Neuf mille 300 noms, les travailleurs de l'éducation dans les années 1990-1999 seront reconnus comme un statut d'enseignant, mais tous ne sont pas vivants pour jouir des privilèges définis par la loi. Beaucoup d'entre eux ne vivent plus, mais la bonne nouvelle de cette loi est que la retraite sera l'héritier auquel [ils...] peuvent hériter.
Beaucoup d'entre eux ne vivent plus, mais le bien de cette loi est que la retraite sera l'héritier à laquelle le mari ou l'épouse d'un travailleur scolaire tardif en jouira, rapporte KTV.
Beftman Jasharaj, président de l'Union de l'Education, a exprimé sa préoccupation au sujet des déclarations du ministre des Finances la veille à l'Assemblée, que la loi considérait comme une menace pour le budget de l'Etat.
Jasharaj a déclaré que le ministre Hamza avait tenté jeudi de faire pression sur les députés, mais a remercié ceux-ci d'avoir voté pour le projet de loi.
Jasharaj a exprimé sa confiance que les listes des enseignants de l'époque ne seront pas soufflées.

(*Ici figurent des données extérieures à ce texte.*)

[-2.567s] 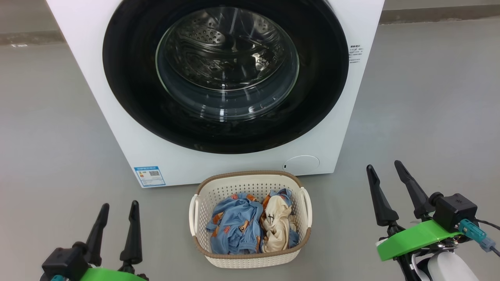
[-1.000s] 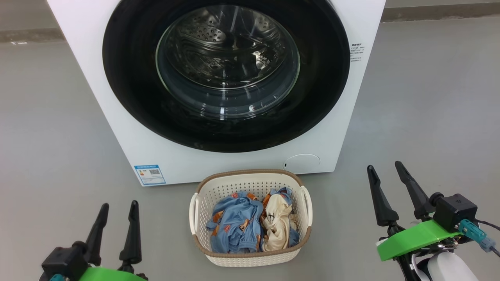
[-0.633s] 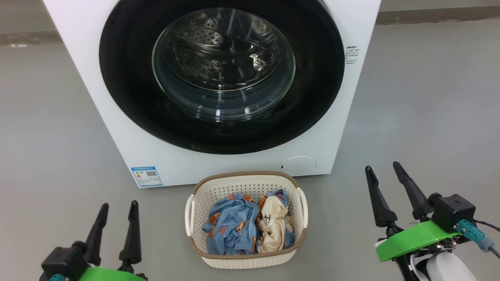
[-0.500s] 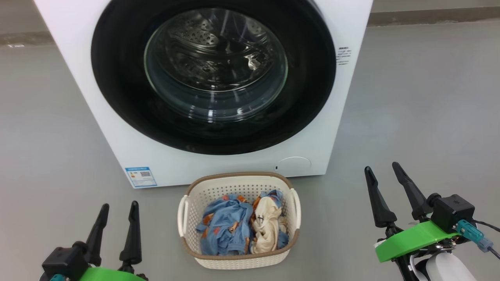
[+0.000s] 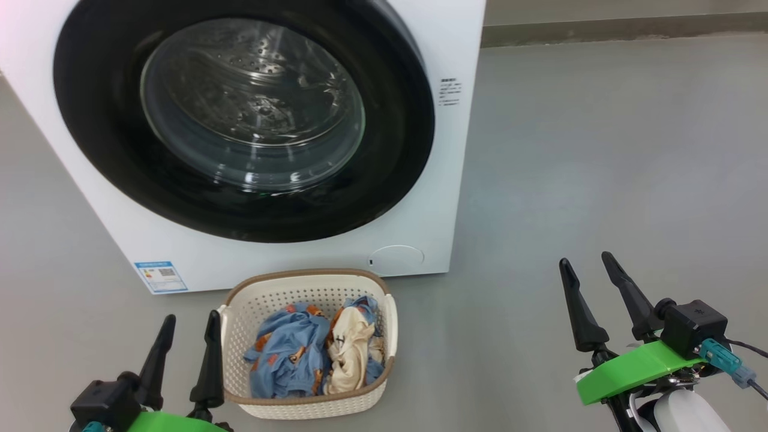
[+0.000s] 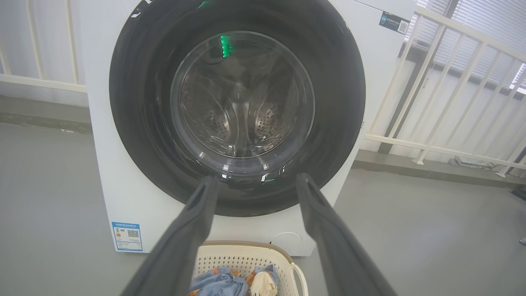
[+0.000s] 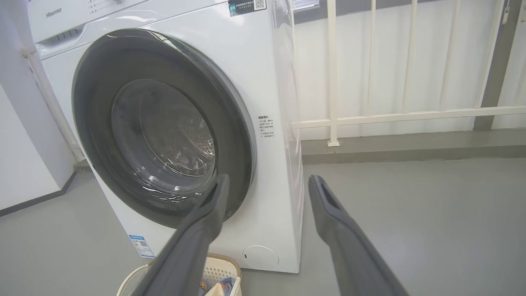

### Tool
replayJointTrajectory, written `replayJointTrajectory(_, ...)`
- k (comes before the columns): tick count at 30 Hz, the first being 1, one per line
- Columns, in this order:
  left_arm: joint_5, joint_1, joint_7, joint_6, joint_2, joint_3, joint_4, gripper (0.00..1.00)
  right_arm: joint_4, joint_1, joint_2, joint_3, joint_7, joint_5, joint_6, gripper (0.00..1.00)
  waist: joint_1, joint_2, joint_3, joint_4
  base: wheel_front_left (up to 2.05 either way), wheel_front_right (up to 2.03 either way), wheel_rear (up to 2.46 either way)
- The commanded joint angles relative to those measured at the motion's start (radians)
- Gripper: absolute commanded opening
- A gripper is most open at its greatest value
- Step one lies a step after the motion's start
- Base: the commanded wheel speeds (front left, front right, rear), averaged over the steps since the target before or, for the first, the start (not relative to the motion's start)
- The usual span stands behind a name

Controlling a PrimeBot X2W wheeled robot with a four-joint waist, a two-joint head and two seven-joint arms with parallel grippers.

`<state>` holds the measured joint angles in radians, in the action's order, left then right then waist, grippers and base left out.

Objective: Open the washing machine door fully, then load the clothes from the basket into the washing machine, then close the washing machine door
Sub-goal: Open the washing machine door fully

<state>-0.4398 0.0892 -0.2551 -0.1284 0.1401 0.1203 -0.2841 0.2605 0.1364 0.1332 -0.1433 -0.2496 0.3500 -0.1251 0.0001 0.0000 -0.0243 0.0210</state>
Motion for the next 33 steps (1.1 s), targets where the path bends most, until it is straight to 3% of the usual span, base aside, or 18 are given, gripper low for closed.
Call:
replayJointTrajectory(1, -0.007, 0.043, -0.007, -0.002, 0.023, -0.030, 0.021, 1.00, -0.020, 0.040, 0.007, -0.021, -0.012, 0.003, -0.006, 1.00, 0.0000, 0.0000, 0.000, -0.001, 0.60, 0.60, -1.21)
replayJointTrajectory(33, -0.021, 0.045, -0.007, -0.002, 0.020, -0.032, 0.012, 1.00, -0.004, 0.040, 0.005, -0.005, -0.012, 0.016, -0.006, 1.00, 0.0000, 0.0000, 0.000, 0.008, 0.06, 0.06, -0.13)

Merci aux députés a été exprimé par Ahmet Plana, l'enseignant de l'époque.
Il a raconté ses problèmes en tant qu'enseignant pendant cette période
Il a dit que personne ne pouvait se comparer au travail qu'ils ont fait pour maintenir l'éducation albanaise en vie.
Les prestations de la pension méritées pour les années 90 à 99 seront réparties en deux catégories.
Ceux qui ont travaillé 5-10 ans, avec une retraite mensuelle supplémentaire de 63, 75 euros, entreront dans la première catégorie, tandis que dans la deuxième catégorie ceux qui ont travaillé de 1-5 ans avec une retraite supplémentaire de 23, 25 euros par mois.
Le projet de loi pour cela, l'État coûtera environ 17 millions d'euros pour les années 1920-2020.